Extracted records

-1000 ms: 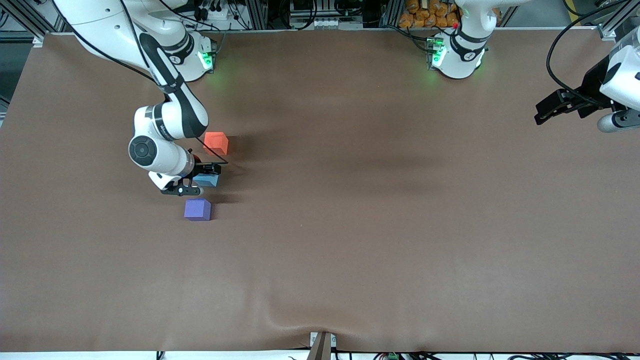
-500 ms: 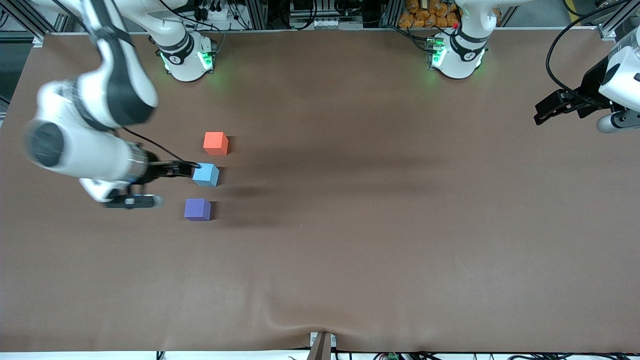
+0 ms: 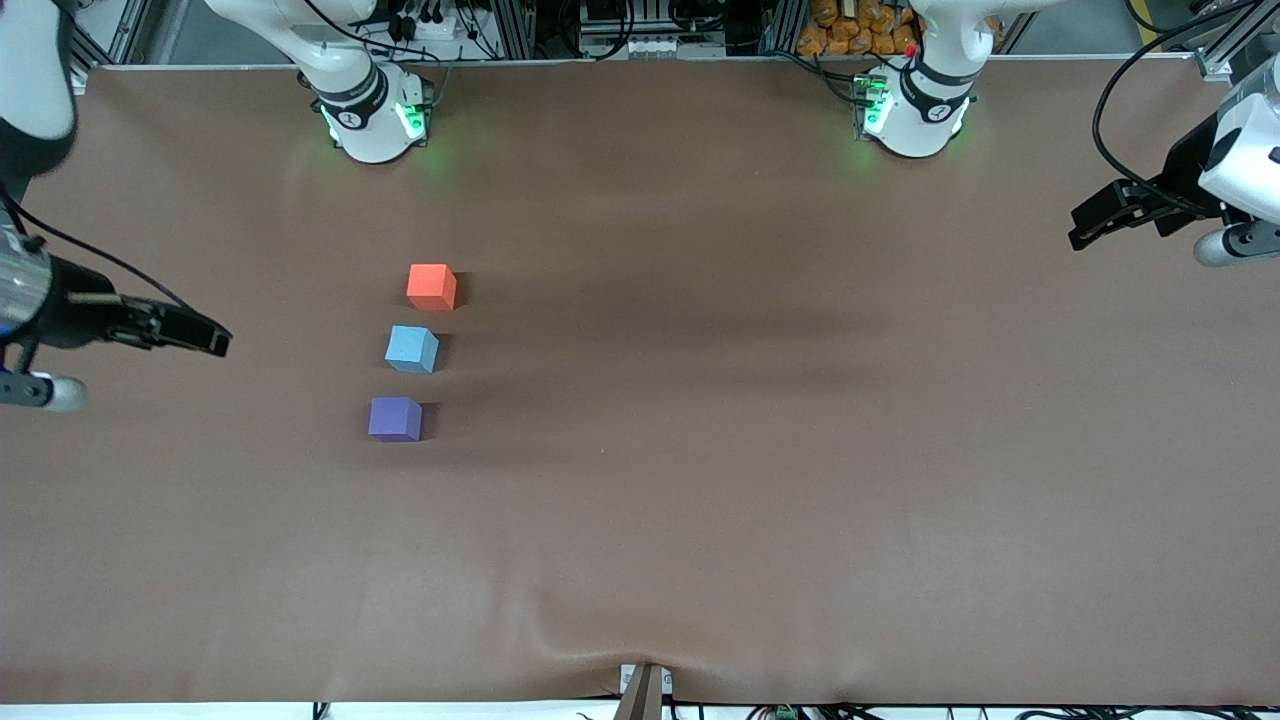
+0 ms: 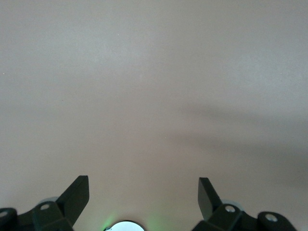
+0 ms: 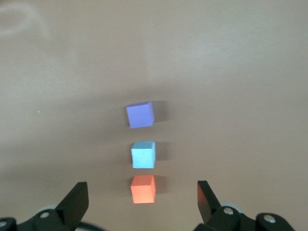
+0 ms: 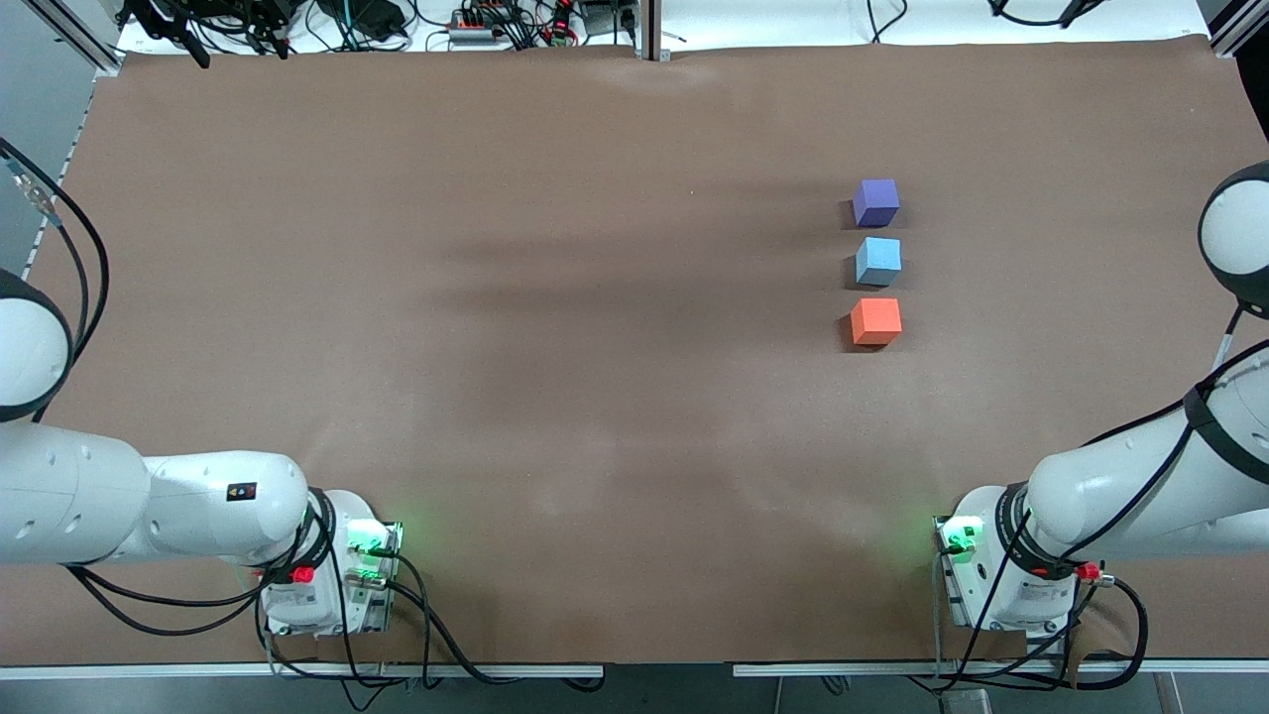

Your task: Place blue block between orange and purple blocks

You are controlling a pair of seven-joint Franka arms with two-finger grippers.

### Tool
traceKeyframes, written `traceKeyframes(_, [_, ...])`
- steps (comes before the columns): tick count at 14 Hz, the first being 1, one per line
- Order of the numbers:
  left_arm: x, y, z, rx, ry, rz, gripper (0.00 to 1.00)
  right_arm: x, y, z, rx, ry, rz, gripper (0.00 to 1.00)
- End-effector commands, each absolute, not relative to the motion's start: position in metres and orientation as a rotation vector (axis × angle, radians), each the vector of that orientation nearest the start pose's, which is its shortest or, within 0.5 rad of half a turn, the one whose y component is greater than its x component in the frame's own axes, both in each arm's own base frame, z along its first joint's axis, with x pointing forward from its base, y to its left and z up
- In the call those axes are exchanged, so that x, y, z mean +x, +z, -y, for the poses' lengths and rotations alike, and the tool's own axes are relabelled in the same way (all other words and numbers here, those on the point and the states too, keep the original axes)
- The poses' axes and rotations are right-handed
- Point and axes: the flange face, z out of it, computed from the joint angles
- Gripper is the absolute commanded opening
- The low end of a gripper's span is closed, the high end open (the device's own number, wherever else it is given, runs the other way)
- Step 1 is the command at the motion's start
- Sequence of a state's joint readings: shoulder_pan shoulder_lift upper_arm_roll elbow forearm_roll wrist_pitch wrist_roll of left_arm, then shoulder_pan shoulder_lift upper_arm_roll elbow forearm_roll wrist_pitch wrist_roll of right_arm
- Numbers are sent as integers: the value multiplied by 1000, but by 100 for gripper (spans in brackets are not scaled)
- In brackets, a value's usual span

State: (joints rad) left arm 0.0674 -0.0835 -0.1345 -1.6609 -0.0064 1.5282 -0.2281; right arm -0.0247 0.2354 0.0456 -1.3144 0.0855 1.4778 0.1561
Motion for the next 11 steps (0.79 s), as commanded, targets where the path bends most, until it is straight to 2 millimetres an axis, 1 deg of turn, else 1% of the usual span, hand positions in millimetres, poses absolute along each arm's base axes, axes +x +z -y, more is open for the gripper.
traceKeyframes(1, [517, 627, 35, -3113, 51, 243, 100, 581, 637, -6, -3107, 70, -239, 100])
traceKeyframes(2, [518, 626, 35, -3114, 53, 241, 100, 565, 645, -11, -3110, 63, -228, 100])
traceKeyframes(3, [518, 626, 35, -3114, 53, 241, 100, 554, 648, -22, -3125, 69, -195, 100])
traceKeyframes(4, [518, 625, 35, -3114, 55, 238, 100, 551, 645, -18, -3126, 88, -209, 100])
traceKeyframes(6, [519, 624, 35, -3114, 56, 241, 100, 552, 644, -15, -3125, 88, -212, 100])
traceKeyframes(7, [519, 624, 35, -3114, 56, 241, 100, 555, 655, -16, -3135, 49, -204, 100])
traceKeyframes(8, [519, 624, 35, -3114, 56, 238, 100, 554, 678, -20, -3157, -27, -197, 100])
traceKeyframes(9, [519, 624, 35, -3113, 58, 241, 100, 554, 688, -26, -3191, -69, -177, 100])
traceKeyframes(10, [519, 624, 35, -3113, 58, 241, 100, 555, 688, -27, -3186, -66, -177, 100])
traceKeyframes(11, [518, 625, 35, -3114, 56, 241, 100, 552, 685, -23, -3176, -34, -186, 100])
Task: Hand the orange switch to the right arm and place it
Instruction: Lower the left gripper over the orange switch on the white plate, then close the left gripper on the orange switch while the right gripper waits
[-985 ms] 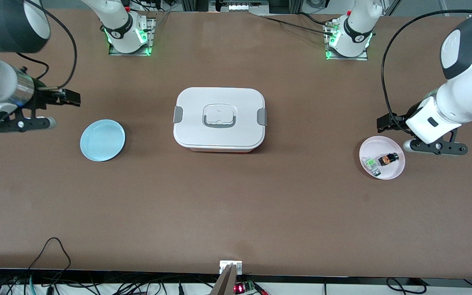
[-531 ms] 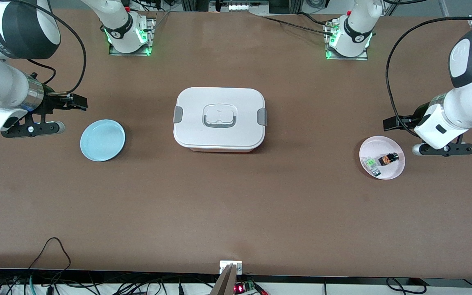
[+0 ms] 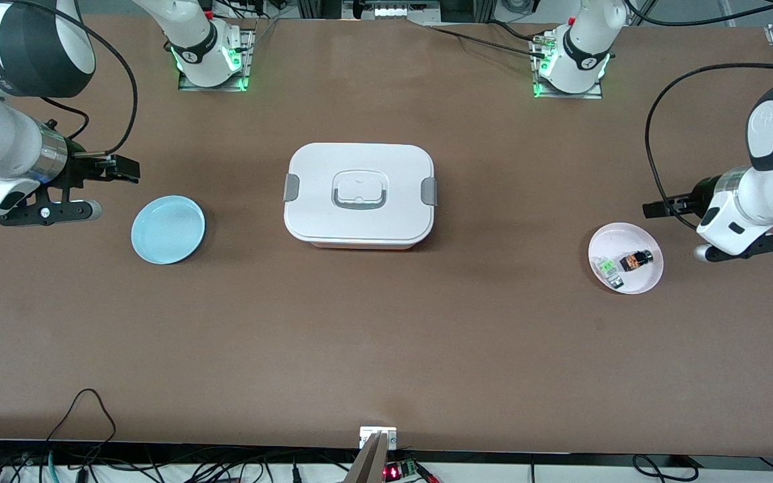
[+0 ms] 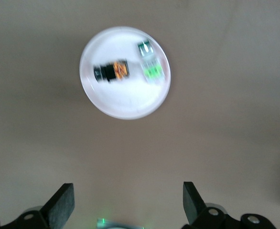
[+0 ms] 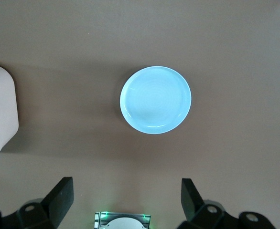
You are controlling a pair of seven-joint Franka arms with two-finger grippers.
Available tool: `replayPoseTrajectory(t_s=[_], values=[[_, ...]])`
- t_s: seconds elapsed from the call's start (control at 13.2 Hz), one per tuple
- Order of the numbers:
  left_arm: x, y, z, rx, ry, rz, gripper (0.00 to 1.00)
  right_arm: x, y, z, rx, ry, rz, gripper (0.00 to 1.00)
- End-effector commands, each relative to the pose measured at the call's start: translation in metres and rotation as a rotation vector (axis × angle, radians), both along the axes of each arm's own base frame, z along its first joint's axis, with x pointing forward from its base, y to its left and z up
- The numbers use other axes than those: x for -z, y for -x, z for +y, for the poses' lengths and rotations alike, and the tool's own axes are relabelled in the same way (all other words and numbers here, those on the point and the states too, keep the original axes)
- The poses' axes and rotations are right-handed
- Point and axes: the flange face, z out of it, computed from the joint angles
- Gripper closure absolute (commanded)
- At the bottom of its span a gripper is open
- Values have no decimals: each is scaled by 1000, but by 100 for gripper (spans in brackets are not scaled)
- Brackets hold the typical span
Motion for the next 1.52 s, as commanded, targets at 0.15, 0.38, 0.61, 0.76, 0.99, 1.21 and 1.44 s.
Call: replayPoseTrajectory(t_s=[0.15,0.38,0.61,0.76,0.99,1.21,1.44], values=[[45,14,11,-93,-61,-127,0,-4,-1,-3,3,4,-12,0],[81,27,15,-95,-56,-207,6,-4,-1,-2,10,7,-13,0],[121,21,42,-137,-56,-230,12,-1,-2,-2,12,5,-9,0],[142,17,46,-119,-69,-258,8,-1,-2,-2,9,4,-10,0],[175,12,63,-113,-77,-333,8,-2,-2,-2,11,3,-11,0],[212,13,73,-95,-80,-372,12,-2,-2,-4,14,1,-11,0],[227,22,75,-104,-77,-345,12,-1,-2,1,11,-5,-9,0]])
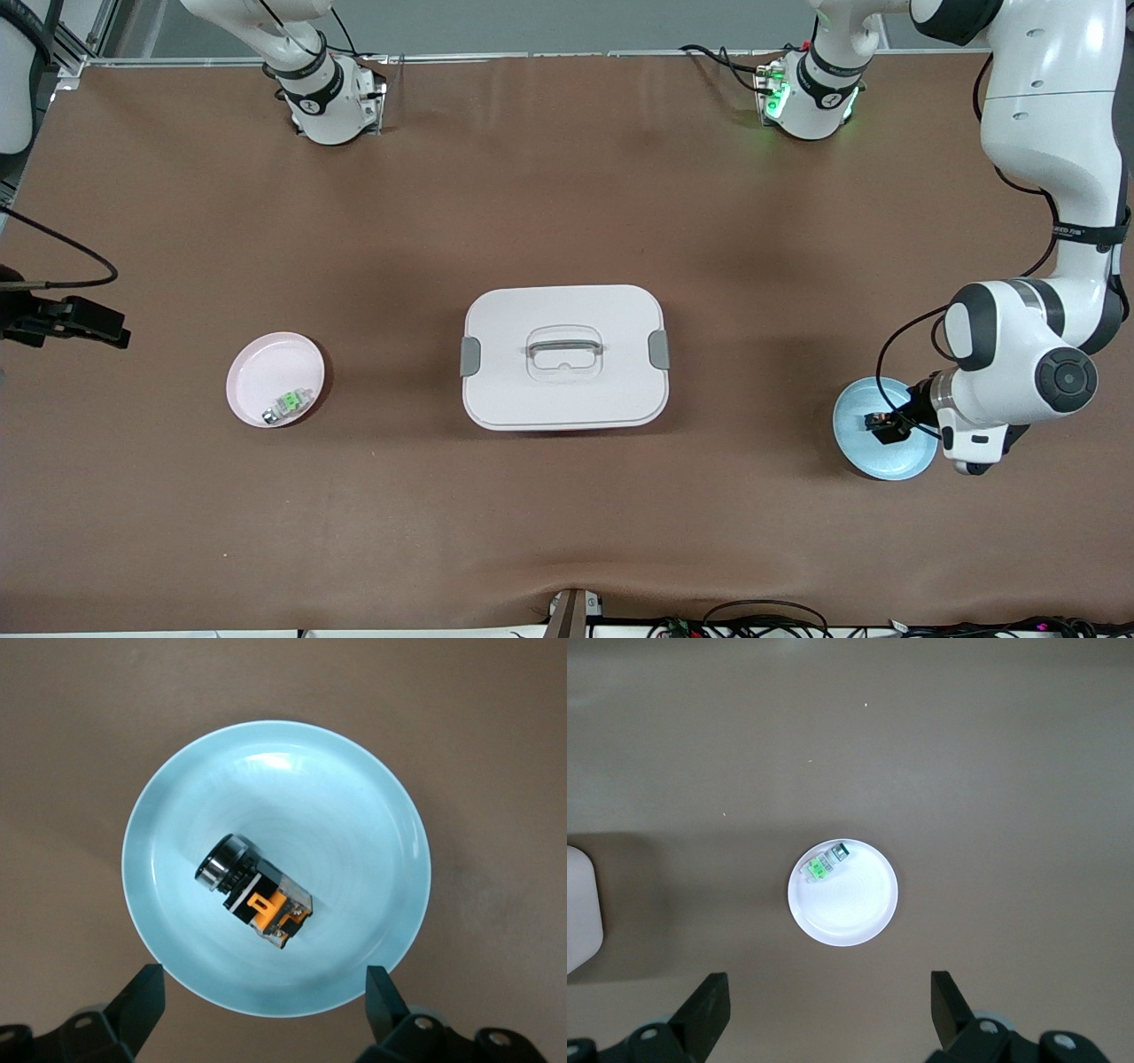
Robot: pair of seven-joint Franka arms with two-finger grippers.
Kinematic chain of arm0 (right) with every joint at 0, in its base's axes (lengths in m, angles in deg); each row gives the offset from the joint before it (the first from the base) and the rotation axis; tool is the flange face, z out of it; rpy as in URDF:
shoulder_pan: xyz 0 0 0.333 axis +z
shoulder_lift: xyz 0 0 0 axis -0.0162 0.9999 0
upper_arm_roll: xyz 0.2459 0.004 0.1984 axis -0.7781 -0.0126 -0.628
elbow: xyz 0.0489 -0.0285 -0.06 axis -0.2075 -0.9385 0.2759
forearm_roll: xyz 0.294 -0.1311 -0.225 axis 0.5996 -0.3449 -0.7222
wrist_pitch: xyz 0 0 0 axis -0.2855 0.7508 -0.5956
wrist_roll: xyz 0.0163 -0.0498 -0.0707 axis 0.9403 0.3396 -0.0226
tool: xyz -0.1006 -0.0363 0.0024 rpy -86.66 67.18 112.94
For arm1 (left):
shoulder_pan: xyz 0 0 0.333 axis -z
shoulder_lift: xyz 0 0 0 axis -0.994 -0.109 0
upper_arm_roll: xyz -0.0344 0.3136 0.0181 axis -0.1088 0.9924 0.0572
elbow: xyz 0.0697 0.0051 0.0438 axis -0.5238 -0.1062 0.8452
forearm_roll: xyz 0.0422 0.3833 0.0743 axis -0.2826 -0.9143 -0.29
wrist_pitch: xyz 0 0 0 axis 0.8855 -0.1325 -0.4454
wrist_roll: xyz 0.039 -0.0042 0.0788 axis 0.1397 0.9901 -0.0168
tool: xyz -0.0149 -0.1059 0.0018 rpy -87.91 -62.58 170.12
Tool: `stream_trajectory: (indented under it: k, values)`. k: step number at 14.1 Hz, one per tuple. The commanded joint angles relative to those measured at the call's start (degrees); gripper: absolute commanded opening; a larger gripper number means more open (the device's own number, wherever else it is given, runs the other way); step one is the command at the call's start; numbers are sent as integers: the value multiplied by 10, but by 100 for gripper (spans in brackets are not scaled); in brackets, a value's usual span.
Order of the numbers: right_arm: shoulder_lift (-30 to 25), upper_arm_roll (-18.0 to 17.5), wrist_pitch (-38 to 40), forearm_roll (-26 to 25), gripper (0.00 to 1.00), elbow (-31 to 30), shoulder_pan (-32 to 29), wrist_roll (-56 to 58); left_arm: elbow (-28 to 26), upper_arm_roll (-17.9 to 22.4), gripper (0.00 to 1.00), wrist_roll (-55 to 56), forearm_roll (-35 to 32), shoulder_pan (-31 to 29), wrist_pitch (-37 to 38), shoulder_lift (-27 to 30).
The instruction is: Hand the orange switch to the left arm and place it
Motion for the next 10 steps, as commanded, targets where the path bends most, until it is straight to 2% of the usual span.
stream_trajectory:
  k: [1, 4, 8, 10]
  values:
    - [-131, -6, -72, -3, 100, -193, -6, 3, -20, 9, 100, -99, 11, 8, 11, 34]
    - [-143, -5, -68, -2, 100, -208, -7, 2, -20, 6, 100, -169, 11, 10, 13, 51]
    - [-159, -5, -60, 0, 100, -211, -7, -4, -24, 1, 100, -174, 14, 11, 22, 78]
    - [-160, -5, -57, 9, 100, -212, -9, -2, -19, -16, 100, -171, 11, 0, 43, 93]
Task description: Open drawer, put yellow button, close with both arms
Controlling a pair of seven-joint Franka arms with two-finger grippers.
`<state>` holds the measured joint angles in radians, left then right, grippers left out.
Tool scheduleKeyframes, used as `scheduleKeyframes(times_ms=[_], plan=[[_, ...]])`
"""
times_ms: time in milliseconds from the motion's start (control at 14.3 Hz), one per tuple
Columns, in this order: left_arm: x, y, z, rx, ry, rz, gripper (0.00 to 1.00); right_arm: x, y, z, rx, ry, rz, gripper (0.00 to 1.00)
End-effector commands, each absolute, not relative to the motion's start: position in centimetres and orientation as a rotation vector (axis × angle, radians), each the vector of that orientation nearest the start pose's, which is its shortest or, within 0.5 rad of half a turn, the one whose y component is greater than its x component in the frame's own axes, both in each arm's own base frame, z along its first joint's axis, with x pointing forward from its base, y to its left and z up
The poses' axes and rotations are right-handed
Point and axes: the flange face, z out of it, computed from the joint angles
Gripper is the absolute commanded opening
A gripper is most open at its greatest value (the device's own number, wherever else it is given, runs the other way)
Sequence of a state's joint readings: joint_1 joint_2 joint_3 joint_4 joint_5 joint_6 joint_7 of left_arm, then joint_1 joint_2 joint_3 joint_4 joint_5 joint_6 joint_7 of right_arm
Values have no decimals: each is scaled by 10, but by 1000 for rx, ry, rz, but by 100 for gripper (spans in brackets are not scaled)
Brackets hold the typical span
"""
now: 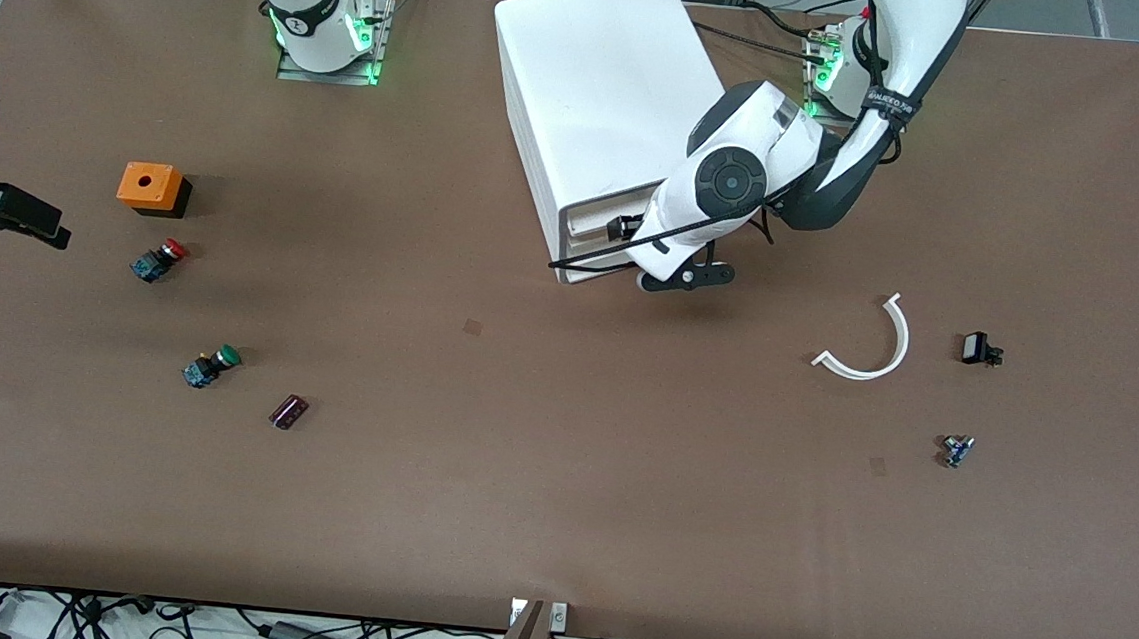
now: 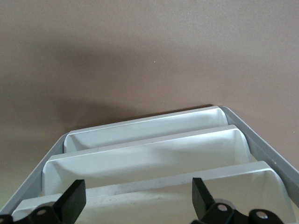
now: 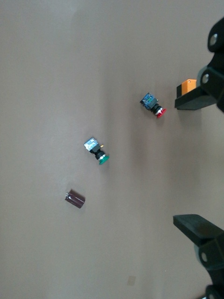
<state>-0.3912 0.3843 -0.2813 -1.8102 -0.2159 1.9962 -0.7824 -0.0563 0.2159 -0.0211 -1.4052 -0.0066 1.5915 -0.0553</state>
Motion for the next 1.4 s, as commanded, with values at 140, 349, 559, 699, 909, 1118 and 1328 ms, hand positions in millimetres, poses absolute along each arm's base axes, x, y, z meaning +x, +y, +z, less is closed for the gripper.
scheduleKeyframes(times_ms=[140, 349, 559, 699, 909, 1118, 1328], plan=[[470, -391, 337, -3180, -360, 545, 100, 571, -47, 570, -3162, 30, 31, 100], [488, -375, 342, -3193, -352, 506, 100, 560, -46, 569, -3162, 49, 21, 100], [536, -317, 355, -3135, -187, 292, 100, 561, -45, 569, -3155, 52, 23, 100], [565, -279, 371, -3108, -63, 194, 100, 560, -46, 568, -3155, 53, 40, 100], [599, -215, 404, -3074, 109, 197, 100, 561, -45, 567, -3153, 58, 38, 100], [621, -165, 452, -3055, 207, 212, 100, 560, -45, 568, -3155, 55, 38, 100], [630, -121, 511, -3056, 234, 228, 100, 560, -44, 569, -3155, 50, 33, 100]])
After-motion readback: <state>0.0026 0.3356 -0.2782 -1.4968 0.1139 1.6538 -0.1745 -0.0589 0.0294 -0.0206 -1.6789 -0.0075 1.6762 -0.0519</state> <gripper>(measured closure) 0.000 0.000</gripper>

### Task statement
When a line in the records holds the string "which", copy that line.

### Exercise result
- End-effector commands, each absolute, not relative to the motion's start: position in metres and orientation as a rotation vector (axis × angle, radians), each the vector of that orientation nearest the start pose's, which is its shortest or, within 0.5 rad of half a turn, the one whose y component is greater than its x component in the frame's own axes, both in each arm's own base frame, z along its first joint's axis, with x pointing forward from its base, y to its left and z up
End-effector commands, each absolute, not relative to the motion's start: position in centimetres and orientation as a rotation vector (axis × angle, radians), each the vector of that orientation nearest the start pose's, which is its shortest or, within 0.5 rad of half a turn, the one whose y component is greater than its x component in the frame's own axes, both in each arm's own base frame, z along its first joint's axis, with x pointing forward from its base, y to its left and z up

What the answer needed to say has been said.